Besides, I will have plenty more opportunities to strip old wallpaper, as I decided I'm going to paint the downstairs hallway and also the stairs walls.

I bought a paint tester of a very pale blue Dulux paint* the other day, stripped a bit of the wall, and applied it. And although it's not as pale as I anticipated now it's dried, I think it's the right choice. The hallway/staircase is the darkest section of the house, so it needs something to brighten it up. Now I just need to strip the walls, heh. But that can wait. I'm wallpapering first!

I'm also going to repaint the cupboard/room doors, as they really need it, and they are currently a boring cream colour. They'll probably end up some shade of blue or green, but a lot darker than the walls, I'm thinking. But that's for a much later date to think about.

~

In non-house news, I bought Balatro, and I am thoroughly suckered into that game, omg. I don't know as I understand the rules one hundred percent, but I'm having fun. Which is the main thing!

I also discovered some new artists, and spent a lot of yesterday on pinterest just looking at art, which was nice! I also woke up excited to draw, and I did actually then do that! Not a lot, but I am focussing on drawing people, as it's something I want to do, and miss doing. It's also my comfort zone, as it's something I've done (almost) persistently since I was a teenager and I taught myself to draw.

And because of the one artist I discovered, I thought about buying myself an A3 sketchbook for a birthday present. This is not a new urge, I was going to do it a year ago, but I didn't (for whatever reason; it's possible the store I was in didn't have the exact thing I wanted, so I couldn't get it). HOWEVER. When I used an A4 sketchbook about a year ago, I was like, "FUCK ME THIS THING IS MASSIVE!" as I'd got used to drawing in smaller (A5) books. So an A3 one feels like infinite massiveness in comparison.

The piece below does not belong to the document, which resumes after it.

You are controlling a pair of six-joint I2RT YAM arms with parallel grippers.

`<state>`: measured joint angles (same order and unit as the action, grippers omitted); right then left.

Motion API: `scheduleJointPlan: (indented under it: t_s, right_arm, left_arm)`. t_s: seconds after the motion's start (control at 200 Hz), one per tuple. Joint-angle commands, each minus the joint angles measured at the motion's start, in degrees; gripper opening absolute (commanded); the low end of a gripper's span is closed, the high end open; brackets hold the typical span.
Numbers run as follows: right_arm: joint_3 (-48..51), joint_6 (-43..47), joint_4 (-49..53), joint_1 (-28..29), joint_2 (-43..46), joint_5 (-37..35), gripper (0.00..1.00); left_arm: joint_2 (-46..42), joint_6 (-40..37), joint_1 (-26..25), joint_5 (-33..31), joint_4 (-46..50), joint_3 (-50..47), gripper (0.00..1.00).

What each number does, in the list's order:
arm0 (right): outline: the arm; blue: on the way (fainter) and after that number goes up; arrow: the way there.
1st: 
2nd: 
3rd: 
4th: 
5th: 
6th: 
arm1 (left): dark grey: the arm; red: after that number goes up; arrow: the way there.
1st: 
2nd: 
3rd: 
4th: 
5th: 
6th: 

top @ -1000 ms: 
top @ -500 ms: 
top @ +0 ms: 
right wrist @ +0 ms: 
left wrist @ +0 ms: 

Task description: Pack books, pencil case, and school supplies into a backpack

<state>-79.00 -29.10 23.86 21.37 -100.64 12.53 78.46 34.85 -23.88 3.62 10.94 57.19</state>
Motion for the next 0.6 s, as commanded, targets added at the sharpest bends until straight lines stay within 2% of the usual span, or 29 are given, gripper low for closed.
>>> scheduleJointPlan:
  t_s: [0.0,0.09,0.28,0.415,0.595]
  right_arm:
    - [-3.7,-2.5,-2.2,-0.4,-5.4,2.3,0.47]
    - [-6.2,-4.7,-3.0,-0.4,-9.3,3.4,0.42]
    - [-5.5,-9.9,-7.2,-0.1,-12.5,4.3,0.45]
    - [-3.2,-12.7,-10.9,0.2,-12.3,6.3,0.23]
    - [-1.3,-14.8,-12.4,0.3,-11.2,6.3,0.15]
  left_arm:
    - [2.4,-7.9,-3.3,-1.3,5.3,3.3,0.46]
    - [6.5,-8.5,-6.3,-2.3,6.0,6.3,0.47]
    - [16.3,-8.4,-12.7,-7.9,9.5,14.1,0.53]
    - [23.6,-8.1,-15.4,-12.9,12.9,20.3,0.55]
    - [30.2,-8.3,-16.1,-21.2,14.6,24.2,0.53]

(But I get why that artist uses sketchbooks that size - her art is very detailed and, obviously, the bigger you draw, the more detail you can put in. I myself do not really do very detailed work, so do I need a book that big? Probably not).

I also also did a run to a charity shop the other day. It's needed doing, and I was just putting it off. And it got me out of the house. The stuff I was taking wasn't particularly heavy, more bulky and, while it was a pain in the arse to take on the bus, I did it, and now it's done. And I am going again next week with some more stuff, but possibly not to the same place.

~

*Mineral Mist, for anyone who's interested.
List, because why not?

1. I finally redyed my hair again. I have been doing it off and on since July, but not consistently the same colour. I bought the wrong shade of the right make, then tried one someone I work with suggested. I liked the suggested one, but the hair colour wasn't bright enough for me, heh. It looked like a more natural red-brown than I wanted. And then, IDK, a couple of months went by without me realising, and suddenly my roots were very visible, and so was my grey streak at the front. But now I am back to the right shade of red, and I am happy :)

2. I'm looking forward to my two weeks off work! Gonna play lots of video games (I am *this close* to buying Balatro, lol) and do some wallpapering!

I'm also going to do my nails, because I haven't for ages. It's probably not a good idea, given I will be doing some interior decorating, but I actually feel like I want to do it, so I shall!

3. Talking of house stuff, the front bedroom is still not really a viable work space BUT. I am still really pleased with what I've managed to achieve in a year. And I've been working on other rooms/spaces besides that one as well, and it is mainly just me doing stuff. None of it is perfect, but that's okay.

4. I've had another text from the mental health folks to tell me they haven't forgotten me. I guess at least they're sending texts, rather than letting me fester in a void of ignorance?

(I forgot to mention on the last post that I was told at my initial assessment that I could contact them directly if things got any worse. Which I would do, obviously. Luckily, I'm just trucking along at the moment. But it doesn't mean I don't think the state of mental health care could be improved a lot).

5. I don't think I have a fifth thing, but five things make a post, right?